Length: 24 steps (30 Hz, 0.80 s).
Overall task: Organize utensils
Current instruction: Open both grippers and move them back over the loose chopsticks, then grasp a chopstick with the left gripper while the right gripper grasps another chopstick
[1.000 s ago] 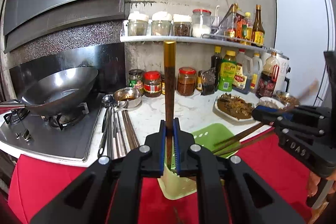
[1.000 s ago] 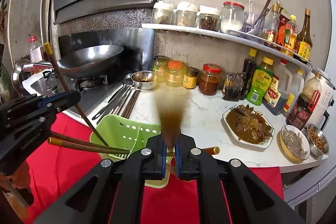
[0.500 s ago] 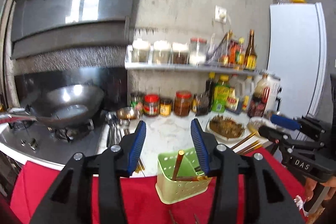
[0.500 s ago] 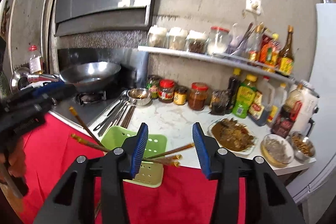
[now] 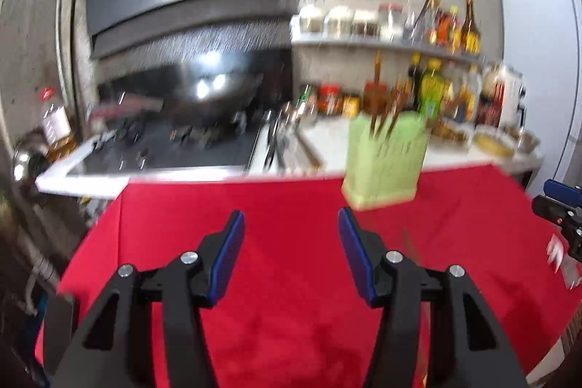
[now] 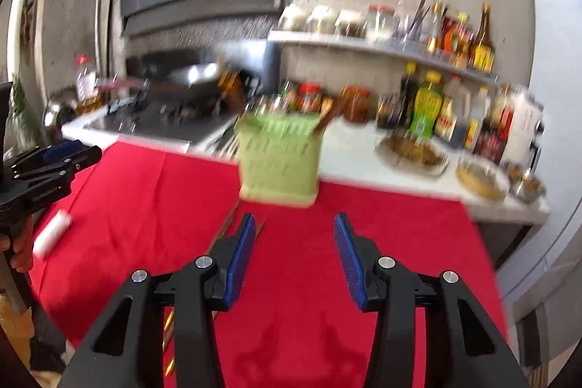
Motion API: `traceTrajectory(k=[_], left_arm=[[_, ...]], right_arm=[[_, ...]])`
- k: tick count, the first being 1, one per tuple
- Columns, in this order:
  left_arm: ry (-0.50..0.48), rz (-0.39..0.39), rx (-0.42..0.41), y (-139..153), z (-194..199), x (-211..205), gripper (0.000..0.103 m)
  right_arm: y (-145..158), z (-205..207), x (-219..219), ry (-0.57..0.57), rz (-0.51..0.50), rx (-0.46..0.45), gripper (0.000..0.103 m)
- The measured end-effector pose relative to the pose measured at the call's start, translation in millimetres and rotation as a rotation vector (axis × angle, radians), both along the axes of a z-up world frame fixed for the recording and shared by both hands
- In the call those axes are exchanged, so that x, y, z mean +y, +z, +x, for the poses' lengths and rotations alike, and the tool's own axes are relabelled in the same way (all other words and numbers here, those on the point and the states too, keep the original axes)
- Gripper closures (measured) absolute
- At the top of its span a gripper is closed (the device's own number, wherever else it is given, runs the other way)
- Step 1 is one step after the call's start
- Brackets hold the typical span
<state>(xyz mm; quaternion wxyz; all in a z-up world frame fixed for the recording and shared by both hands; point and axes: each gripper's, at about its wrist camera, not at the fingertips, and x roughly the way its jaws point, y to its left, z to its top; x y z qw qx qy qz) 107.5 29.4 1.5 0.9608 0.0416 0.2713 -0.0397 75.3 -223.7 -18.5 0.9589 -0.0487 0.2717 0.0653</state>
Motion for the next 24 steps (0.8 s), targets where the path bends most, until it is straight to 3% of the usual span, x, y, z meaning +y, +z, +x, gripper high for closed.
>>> traceTrajectory(k=[4,8,13,18,24], left_arm=[[0.064,0.004,0.081,-36.4,-19.1,28.3,0.05],[0.116,-0.033,0.145,-62.4,-29.1,51.4,0.05],[0.081,-0.06,0.202,-81.7,-33.1,45.7,0.05],[0.027,-0.051,0.221,-88.6,-33.9,27.5,0.05],[-0.014,-0.036,0.224,-89.0,-29.9,10.7,0.05]], right_arm=[[-52.9,-21.3,22.4,0.044,0.021,0.115,0.058],[-89.9,-23.9,37.9,0.066,0.049,0.203,0.067],[-110.4,-12.2,54.1,0.072,0.06,0.259,0.09],[-116.9,-2.6,66.8,0.08,0.08,0.295,0.091],[-125.5,4.2,68.4,0.02,-0.005,0.294,0.092]])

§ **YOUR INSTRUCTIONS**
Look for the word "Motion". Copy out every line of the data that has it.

§ **FINISHED EXERCISE**
Motion API: `traceTrajectory(k=[_], left_arm=[[_, ...]], right_arm=[[_, ...]])`
Motion for the next 24 steps (0.8 s), targets where the path bends most, until it is straight to 3% of the usual span, x, y, z meaning +y, +z, +x, gripper high for closed.

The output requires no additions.